Les pièges qui coûtent un redressement
L’administration cible certains points techniques en contrôle, parce qu’ils sont fréquemment mal traités par les autodéclarants. Trois erreurs reviennent dans 80 % des redressements LMNP : la mauvaise ventilation terrain/bâti, l’oubli de charges déductibles, et l’absence de justificatifs originaux.
Amortir le terrain, la faute la plus coûteuse
Le terrain ne se déprécie pas, donc ne s’amortit pas. La règle administrative impose d’isoler 10 à 20 % du prix d’achat (selon zone : 10 % en province rurale, 15 % en moyenne ville, 20 à 30 % en zone tendue parisienne). Amortir 100 % du prix entraîne un redressement quasi systématique en cas de contrôle, avec rappel d’IR sur tous les exercices ouverts (3 ans + année en cours), majoration de 40 % pour mauvaise foi possible, et intérêts de retard.
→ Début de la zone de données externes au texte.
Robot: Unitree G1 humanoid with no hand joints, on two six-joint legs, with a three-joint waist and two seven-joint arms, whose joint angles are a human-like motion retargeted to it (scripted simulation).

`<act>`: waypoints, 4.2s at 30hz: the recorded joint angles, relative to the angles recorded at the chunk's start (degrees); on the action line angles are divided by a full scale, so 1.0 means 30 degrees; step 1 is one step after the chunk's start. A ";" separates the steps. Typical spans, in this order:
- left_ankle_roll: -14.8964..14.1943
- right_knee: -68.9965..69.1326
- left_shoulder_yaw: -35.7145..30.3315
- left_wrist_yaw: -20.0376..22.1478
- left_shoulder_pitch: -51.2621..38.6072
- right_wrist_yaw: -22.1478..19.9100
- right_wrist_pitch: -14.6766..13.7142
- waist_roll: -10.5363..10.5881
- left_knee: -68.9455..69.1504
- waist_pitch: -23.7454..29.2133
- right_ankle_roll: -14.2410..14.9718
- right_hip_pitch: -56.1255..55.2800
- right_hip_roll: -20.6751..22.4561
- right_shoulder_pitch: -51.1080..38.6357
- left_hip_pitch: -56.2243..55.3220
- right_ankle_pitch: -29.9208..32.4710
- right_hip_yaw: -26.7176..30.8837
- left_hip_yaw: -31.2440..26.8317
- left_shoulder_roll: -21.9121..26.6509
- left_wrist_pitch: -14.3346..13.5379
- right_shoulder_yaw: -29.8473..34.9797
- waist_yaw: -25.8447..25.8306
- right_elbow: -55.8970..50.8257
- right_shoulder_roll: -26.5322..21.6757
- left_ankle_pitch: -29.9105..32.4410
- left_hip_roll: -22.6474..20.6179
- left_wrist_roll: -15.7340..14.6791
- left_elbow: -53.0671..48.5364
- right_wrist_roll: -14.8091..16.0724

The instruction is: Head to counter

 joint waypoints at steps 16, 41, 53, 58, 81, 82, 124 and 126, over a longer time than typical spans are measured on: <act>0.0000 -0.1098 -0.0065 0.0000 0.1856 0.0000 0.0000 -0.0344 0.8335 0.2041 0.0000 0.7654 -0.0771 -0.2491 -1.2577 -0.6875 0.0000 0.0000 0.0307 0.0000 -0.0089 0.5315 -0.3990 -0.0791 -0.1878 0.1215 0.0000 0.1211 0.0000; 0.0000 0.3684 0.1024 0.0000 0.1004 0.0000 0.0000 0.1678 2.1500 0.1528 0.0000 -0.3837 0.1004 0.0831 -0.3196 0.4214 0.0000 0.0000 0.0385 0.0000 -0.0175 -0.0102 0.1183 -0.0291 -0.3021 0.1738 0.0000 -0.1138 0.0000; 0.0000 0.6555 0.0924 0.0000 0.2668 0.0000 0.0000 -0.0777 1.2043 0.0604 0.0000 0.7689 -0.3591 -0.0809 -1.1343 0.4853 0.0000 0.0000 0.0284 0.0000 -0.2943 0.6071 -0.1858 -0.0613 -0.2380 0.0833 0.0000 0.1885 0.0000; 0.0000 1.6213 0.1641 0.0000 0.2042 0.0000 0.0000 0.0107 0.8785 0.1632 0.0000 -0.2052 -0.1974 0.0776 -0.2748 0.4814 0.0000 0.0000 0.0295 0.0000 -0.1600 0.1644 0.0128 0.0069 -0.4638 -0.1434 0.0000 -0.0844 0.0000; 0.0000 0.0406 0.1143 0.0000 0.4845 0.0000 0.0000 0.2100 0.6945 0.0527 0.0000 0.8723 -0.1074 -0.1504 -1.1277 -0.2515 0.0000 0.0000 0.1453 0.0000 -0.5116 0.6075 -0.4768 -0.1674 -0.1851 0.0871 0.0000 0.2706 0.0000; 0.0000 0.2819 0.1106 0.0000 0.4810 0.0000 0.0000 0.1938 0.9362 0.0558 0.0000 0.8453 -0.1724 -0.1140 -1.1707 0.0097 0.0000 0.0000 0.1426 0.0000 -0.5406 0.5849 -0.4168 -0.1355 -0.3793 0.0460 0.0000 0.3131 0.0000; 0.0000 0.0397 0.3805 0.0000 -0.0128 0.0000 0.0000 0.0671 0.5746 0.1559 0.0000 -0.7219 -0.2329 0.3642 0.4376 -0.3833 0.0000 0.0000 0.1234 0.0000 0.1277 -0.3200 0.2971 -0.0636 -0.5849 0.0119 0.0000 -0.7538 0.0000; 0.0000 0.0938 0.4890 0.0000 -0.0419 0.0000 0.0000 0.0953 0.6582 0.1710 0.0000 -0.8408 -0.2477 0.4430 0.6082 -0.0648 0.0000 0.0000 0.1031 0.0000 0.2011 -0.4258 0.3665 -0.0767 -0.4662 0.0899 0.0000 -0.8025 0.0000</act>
Sur un bien à 200 000 € amorti à 100 % au lieu de 85 %, l’amortissement excédentaire annuel est de 600 €, soit un rappel cumulé sur quatre ans de 2 400 € de base, environ 1 200 € d’IR + majorations. Si vous avez accumulé du retard sur ce point, le rattrapage comptable LMNP années oubliées permet de régulariser proprement avant un éventuel contrôle.
Oublier des charges, l’erreur silencieuse
L’erreur opposée est tout aussi fréquente, mais joue contre vous : sous-déduire par méconnaissance. La taxe foncière déductible exclut la part TEOM (taxe d’enlèvement des ordures ménagères) déjà refacturée au locataire, le risque est de la déduire deux fois et de se faire reprendre. Inversement, la CFE, l’assurance PNO, les frais de gestion locative, les honoraires de comptabilité, les déplacements pour gérer le bien (forfait kilométrique URSSAF), les petits travaux d’entretien, les abonnements logiciels, les frais de tenue de compte bancaire dédié sont tous déductibles. Beaucoup de bailleurs en oublient la moitié. Le LMNP en LMNP indivision ou en CGA LMNP ajoute une couche de spécificité (ventilation par quote-part, cotisations OGA partiellement déductibles depuis la suppression de l’avantage fiscal de la loi de finances 2025). À surveiller également pour 2026 : la facturation électronique LMNP 2026 obligation qui s’étend progressivement aux bailleurs au réel selon leur seuil de chiffre d’affaires.